Like trouble and failure, you fell. Toppled from atop Edraith - your own rescue, as you named her - you were helpless and homeless. You didn't know that mare Edraith then. Nor did you know me. Like a clumsy Eorling - a calamity who could not ride, is how you appeared.
My age; yet such a boy. you always seemed so much younger.
When I invited you to our camp, you spoke like a man from the high cities. A man of Gondor. Quiet and prickly, you reminded me of a pine cone. Benign but difficult.
The days passed and you would complain; you hated the wilderness. You hated camping. You hated that my company was not civilised; for we are all misfits, caught in the same currents of the breeze. You were the highest among us.
Highest birth. Highest roots. Highest knowledge. Yet just a malcontent boy. A bright garden bloom in a field of nettles and weeds with no name. Yet, the nettles thrived and the bloom wilted.
I was harsh with you; impatient. You kept everything in your life; given you by your birthright. By a family who mistreated you. I resented you for the gift that seemed wasted. Waste bothers me, and I didn't understand back then.
How could someone who had so much, speak and act like it was all worse than nothing? A plague to complain about?
You were spoilt. You were ignorant. You were every oppressor that I, as a boy, had known as my own curse. My enemy. The ignorant, indulgent, weak upper class.
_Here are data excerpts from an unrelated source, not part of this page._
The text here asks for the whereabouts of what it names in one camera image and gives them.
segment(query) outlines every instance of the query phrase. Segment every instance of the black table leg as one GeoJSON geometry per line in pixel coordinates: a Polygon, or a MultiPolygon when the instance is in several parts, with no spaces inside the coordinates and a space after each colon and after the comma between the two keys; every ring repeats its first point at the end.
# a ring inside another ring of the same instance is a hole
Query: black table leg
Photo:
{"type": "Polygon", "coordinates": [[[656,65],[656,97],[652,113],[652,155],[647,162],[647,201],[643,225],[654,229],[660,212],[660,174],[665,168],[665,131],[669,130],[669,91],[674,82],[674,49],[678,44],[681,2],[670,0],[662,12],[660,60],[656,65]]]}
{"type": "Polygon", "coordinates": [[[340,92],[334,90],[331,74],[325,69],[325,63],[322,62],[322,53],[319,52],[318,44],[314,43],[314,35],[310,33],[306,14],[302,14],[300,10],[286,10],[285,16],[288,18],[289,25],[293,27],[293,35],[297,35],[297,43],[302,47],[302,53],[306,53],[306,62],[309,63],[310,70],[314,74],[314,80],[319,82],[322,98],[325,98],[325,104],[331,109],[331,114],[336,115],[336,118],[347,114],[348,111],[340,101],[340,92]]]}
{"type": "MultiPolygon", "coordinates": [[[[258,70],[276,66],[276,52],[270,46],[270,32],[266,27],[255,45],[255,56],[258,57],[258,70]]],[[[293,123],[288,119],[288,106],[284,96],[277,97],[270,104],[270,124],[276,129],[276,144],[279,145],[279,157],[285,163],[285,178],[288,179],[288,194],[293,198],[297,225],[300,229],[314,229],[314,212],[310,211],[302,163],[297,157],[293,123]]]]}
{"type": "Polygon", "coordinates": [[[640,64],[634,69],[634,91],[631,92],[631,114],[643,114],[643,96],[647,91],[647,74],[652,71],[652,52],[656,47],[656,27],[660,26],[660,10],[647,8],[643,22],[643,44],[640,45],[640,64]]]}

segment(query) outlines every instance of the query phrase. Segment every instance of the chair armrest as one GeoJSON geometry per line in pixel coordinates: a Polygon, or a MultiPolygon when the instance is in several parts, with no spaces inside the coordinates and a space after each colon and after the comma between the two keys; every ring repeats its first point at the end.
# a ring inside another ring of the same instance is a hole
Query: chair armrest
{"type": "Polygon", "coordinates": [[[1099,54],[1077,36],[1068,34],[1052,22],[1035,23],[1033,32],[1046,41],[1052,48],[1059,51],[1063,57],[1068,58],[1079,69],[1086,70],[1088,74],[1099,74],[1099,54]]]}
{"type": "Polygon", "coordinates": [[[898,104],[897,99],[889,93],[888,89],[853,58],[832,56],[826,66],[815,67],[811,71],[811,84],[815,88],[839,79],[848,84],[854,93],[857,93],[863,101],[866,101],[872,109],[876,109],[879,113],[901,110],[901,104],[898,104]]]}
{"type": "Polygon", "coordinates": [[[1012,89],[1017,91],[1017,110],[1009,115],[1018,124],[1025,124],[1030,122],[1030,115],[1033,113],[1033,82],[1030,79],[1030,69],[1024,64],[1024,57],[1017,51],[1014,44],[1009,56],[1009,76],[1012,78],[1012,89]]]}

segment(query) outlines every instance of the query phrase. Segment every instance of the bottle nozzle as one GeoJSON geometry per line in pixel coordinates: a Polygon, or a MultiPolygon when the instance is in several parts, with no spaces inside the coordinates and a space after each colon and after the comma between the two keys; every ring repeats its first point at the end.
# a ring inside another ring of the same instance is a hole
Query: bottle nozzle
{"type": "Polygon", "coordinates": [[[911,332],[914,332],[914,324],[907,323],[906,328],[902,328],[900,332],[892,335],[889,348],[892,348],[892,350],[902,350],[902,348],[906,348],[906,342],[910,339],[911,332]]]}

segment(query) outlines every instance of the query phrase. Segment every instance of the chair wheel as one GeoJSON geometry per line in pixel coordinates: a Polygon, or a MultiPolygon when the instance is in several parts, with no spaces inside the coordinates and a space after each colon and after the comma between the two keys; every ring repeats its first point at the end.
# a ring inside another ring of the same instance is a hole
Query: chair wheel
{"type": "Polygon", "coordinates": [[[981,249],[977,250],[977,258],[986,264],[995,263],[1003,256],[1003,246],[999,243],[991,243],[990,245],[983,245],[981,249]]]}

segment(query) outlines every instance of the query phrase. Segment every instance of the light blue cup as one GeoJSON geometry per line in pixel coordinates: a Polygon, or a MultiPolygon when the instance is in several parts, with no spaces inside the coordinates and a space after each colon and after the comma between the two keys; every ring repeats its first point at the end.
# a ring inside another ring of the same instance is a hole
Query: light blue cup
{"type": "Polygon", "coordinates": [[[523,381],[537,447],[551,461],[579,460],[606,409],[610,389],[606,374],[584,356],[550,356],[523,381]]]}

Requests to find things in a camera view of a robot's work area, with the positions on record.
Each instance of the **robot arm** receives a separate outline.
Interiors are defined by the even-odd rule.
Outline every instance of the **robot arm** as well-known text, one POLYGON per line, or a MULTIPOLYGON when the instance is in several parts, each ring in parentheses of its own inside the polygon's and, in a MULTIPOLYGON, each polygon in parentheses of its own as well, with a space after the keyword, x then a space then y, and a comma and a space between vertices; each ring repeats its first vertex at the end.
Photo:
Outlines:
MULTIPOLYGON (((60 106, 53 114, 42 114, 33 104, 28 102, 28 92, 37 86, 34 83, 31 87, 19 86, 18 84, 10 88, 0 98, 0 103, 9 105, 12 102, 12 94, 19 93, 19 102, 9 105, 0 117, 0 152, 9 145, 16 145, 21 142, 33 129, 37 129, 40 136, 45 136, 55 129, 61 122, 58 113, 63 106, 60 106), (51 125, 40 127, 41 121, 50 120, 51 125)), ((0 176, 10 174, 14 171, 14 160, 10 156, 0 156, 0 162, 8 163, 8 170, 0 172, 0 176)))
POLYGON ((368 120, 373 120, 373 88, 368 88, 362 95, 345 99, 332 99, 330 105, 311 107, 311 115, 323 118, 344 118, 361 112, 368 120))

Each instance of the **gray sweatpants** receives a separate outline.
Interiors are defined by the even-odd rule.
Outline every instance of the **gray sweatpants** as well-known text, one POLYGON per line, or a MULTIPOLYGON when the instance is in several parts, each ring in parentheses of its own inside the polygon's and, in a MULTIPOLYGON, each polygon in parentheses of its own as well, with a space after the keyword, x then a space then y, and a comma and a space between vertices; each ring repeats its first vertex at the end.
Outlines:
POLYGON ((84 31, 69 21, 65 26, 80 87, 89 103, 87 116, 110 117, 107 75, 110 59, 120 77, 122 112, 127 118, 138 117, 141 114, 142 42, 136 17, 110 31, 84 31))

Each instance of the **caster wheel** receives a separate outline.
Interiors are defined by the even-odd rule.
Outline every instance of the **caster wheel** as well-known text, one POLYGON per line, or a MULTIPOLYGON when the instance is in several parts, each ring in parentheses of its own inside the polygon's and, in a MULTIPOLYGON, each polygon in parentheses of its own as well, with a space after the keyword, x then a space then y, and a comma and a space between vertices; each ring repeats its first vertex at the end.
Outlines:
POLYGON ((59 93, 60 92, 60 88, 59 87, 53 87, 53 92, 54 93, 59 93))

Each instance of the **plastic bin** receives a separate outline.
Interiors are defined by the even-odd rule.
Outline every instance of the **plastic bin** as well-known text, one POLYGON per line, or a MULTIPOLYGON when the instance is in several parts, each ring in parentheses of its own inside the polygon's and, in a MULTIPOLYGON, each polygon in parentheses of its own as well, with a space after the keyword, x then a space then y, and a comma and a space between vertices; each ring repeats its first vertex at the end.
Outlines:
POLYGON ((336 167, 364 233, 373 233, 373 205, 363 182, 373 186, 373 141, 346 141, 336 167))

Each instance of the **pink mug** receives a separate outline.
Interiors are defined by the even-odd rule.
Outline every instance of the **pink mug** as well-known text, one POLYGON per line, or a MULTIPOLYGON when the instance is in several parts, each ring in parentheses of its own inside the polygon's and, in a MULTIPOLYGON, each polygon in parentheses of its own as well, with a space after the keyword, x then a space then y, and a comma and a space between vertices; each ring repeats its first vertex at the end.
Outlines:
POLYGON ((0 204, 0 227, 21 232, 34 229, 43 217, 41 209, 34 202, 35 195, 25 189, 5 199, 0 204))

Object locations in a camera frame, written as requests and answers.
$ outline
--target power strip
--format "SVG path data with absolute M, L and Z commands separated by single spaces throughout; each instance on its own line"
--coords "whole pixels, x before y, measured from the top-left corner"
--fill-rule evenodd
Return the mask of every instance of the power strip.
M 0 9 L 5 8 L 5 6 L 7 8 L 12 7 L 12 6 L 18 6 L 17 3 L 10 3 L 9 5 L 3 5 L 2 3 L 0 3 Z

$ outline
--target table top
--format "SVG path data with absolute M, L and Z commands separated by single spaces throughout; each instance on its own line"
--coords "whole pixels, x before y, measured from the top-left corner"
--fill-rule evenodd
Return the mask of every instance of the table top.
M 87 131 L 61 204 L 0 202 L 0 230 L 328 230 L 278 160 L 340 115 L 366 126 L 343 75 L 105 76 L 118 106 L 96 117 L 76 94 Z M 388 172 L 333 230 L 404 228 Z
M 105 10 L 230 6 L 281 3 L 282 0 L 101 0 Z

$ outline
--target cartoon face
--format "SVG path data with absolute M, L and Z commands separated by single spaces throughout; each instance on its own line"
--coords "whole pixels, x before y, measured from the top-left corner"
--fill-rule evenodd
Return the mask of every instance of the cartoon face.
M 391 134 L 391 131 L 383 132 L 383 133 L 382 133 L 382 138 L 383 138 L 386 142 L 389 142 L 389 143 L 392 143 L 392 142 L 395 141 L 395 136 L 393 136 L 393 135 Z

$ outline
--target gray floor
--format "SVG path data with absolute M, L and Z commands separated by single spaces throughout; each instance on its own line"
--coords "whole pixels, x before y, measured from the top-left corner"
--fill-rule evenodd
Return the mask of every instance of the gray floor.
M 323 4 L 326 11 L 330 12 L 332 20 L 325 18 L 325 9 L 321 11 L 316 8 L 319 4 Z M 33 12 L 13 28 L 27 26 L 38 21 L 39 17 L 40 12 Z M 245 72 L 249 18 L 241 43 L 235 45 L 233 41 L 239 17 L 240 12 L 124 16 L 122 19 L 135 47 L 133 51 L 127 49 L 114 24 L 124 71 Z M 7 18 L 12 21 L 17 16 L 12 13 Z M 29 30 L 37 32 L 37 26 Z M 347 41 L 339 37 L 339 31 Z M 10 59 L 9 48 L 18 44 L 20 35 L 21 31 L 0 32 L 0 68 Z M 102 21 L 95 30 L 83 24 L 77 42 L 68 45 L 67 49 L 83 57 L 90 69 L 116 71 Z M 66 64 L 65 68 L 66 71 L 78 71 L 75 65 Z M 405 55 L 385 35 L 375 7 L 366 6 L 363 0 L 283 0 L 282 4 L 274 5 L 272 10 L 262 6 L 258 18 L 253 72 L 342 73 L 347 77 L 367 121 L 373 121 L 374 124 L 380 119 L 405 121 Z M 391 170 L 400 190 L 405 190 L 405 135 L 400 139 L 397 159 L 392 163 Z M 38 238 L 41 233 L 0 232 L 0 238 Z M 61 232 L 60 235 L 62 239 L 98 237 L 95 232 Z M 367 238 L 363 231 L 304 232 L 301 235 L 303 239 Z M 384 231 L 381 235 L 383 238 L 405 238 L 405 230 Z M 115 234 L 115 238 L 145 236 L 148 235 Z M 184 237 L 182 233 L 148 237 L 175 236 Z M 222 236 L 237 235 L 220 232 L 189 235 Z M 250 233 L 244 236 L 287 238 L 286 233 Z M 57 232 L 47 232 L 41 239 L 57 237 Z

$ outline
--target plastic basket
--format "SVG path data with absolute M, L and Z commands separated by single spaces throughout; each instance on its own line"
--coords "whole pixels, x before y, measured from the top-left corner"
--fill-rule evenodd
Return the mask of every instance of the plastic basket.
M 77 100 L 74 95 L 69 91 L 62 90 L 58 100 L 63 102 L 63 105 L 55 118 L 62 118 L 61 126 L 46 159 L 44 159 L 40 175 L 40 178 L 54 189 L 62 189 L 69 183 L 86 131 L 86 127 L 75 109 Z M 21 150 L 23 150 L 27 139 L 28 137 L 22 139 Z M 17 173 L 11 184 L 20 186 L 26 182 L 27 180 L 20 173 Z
... But you did not do what they would do. You did not peel back and find reasons to ignore causes or needs of the world, to return to your cushy, darling house in your cushy, darling bed.
You took in what you saw. My friends and their plights; the stories behind each and every one of them. Outside yourself, far away from the home you knew and the life you were given. I saw you become less selfish, I saw your self-pity turn into altruism.
You pried yourself open through time, and I, through unrelated circumstance, distanced from you. Not caring to see you the way I'd seen Aiden; even when you rose above all of us and showed that you were brave; that you would not hesitate when the time came.
You had never led away an enemy before, but upon Edraith you did so - and more. By your own will, when more than once I told you you could turn away. That mare seems to carry your spirit where it belongs.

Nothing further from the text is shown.